■ Data records:
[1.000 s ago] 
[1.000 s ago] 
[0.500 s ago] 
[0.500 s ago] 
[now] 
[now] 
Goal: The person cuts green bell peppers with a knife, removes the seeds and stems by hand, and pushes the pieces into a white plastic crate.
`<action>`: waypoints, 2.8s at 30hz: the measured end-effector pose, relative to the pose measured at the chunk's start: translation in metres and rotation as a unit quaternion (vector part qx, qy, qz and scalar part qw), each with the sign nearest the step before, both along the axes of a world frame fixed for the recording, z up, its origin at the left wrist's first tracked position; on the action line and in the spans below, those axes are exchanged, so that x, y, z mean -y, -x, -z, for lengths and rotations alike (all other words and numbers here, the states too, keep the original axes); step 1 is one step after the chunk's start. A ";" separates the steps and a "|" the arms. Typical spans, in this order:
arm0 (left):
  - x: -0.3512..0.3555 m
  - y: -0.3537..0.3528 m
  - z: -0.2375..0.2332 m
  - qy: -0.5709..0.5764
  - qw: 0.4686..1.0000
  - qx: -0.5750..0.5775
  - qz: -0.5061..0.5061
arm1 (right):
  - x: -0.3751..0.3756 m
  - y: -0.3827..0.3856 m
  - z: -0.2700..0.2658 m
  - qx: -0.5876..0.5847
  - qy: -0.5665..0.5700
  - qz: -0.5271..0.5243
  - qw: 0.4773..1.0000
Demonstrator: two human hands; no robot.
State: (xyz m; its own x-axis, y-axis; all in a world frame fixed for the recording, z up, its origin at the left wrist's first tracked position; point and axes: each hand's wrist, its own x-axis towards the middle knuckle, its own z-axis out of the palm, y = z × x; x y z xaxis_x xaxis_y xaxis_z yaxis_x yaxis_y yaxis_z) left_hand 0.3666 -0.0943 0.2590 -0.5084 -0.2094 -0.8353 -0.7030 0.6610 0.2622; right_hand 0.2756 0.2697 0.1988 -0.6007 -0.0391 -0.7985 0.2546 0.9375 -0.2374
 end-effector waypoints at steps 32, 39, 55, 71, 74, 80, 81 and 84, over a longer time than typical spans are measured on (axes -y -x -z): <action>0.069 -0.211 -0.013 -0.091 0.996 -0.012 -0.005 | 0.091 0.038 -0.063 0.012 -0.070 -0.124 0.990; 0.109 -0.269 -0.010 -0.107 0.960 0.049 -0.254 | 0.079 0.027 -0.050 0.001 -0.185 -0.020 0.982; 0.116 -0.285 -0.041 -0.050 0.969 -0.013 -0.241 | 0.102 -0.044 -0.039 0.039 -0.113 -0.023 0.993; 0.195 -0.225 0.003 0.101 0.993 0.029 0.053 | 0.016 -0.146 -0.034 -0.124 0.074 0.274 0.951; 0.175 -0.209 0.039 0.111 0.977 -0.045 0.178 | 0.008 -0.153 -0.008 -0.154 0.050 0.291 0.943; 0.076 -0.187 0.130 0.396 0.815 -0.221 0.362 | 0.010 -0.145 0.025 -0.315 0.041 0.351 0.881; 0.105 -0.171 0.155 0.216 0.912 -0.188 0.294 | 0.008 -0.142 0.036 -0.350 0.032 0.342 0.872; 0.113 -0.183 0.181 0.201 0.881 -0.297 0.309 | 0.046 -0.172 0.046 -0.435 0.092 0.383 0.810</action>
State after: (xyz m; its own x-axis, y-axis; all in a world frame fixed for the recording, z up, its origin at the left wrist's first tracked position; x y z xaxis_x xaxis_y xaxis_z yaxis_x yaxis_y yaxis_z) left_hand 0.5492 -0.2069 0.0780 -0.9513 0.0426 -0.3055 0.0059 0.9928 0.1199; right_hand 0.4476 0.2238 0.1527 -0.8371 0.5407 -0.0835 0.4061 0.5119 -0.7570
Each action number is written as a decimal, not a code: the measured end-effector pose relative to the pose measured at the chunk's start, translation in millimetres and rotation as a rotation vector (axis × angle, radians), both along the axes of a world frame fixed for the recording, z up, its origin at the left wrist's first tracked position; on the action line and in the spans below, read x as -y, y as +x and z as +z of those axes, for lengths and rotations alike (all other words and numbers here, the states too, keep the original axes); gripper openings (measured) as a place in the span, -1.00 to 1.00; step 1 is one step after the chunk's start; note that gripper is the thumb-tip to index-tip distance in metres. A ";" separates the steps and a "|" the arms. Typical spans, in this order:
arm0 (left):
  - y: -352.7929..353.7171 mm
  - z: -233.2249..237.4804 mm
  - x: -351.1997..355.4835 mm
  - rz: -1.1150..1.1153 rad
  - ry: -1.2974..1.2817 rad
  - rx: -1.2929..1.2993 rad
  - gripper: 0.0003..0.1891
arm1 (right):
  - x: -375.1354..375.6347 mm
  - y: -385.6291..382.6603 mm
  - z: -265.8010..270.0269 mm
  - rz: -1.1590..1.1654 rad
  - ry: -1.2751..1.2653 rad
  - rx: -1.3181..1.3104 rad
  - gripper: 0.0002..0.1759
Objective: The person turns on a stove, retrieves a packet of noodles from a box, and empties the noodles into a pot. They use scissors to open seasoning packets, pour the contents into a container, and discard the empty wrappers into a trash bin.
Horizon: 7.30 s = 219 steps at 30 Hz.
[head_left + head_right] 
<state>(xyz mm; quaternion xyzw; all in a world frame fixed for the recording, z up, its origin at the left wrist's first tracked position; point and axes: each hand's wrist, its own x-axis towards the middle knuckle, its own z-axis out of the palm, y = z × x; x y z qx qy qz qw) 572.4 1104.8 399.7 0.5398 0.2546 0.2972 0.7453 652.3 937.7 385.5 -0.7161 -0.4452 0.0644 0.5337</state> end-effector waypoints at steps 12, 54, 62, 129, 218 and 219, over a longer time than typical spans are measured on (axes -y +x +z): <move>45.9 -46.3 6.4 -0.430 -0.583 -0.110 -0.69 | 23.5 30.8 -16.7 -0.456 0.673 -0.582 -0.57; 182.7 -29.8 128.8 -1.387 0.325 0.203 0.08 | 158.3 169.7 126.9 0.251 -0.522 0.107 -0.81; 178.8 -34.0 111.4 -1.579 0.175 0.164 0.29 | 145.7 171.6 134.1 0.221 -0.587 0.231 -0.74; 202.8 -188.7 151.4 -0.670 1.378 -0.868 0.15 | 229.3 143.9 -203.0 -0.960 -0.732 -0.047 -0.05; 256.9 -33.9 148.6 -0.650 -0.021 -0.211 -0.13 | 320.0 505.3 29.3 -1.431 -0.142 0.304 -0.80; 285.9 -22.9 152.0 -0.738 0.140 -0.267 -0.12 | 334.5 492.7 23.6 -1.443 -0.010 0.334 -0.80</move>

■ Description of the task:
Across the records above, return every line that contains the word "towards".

■ Completed task:
State: (xyz m; its own x-axis, y-axis; all in a world frame fixed for the recording, z up, its origin at the left wrist's first tracked position; point and axes: each hand's wrist, its own x-axis towards the middle knuckle, its own z-axis out of the palm, y = z × x; x y z xaxis_x xaxis_y xaxis_z yaxis_x yaxis_y yaxis_z) left_hand 0.3666 -0.0943 0.2590 -0.5084 -0.2094 -0.8353 -0.7030 0.6610 0.2622; right_hand 0.2756 0.2697 0.1988 -0.6007 -0.0391 -0.7985 0.2546 0.9375 -0.2374
<state>(xyz mm; quaternion xyzw; all in a world frame fixed for the recording, z up, its origin at the left wrist's first tracked position; point and axes: each hand's wrist, its own x-axis towards the middle knuckle, its own z-axis out of the palm, y = z × x; x y z qx qy qz qw) 572.4 1104.8 399.7 0.5398 0.2546 0.2972 0.7453 652.3 937.7 385.5 -0.7161 -0.4452 0.0644 0.5337</state> end-effector waypoints at steps 12, 54, 62, 129, 218 and 219, over a longer time than typical spans are measured on (axes -y +x +z): <move>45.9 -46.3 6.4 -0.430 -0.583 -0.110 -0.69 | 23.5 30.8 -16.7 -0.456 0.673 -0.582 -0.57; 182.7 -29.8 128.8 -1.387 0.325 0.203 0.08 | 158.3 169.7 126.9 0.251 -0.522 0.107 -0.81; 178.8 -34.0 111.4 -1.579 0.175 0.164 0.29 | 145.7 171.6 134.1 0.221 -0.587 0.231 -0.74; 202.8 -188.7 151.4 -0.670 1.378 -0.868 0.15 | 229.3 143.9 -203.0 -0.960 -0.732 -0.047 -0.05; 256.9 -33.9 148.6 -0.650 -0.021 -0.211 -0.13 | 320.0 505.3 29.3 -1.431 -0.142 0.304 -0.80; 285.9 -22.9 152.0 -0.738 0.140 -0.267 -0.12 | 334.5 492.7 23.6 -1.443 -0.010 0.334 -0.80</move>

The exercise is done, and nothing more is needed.